As digital signage has become more popular-and more affordable for the higher ed market-a number of services have been introduced to help create signage "productions" and better schedule and manage what viewers see.
The StrandVision Digital Signage system allows media producers to easily split screens, displaying images on one side and text on the other. The program even creates a text crawl on the bottom of the screen. All three areas can receive message feeds from a campus department or from StrandVision directly. (The company can provide streaming news content, weather reports, or other programming.) The company's subscription-based software is accessed via the internet, explains Mike Strand, president and CEO. An authorized user with the correct passwords can go online and get into the system from any computer and change content. Subscription pricing begins at $54.95 per month for the first location, he adds. The company's service works with existing IT networks, along with televisions and plasma and LCD screens.
3M's digital signage division provides software to manage creative. Options range from a single "entry" point to a system that can be part of a larger LAN.
LG Electronics introduced a series of larger, 60-inch plasma screens earlier this year. They are intended for larger venues and can be hung from ceilings or walls.

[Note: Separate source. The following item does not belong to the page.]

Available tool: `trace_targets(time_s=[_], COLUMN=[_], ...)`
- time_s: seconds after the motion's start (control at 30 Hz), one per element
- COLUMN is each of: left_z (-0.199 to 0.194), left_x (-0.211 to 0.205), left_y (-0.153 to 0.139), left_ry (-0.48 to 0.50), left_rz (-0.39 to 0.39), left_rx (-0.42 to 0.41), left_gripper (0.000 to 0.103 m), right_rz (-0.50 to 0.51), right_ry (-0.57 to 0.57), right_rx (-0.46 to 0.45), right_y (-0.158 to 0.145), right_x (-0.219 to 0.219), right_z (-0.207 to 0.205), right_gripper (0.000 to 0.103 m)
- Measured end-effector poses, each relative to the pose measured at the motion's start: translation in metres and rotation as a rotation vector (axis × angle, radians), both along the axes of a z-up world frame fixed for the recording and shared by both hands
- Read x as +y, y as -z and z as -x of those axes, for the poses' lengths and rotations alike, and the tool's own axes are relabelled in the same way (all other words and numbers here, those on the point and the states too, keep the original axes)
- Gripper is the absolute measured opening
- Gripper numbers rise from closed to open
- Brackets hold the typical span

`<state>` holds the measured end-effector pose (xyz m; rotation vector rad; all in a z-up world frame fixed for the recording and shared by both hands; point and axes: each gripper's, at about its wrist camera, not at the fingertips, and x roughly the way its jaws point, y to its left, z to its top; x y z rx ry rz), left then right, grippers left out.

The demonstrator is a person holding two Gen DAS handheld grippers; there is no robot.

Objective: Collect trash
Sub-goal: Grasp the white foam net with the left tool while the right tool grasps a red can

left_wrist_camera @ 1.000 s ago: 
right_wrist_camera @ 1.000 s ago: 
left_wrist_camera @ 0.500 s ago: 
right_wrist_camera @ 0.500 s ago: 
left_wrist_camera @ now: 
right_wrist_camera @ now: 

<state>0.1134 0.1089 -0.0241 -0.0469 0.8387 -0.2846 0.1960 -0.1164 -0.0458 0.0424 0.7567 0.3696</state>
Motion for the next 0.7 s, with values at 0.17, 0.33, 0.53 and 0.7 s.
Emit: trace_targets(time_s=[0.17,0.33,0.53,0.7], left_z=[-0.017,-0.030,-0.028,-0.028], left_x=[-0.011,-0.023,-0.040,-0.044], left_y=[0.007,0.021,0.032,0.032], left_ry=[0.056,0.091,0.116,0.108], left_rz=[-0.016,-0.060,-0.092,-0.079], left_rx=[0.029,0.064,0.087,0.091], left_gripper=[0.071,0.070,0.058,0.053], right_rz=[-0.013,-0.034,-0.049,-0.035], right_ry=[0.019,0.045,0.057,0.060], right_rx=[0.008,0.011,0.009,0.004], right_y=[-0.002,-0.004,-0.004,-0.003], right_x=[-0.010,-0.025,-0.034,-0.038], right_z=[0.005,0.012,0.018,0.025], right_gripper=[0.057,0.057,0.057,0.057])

Sampo Professional, a company that offers LCD and plasma monitors to education and other markets, introduced its Display Net event manager software this year. The new program allows users to schedule and monitor text, video, and other media being broadcast.
Focus Enhancements, a digital signage vendor that works with the University of Tulsa and several other IHEs, offers digital media players, and management software. The company is working with DART, a digital signage software, to help users manage media over AV/IT networks.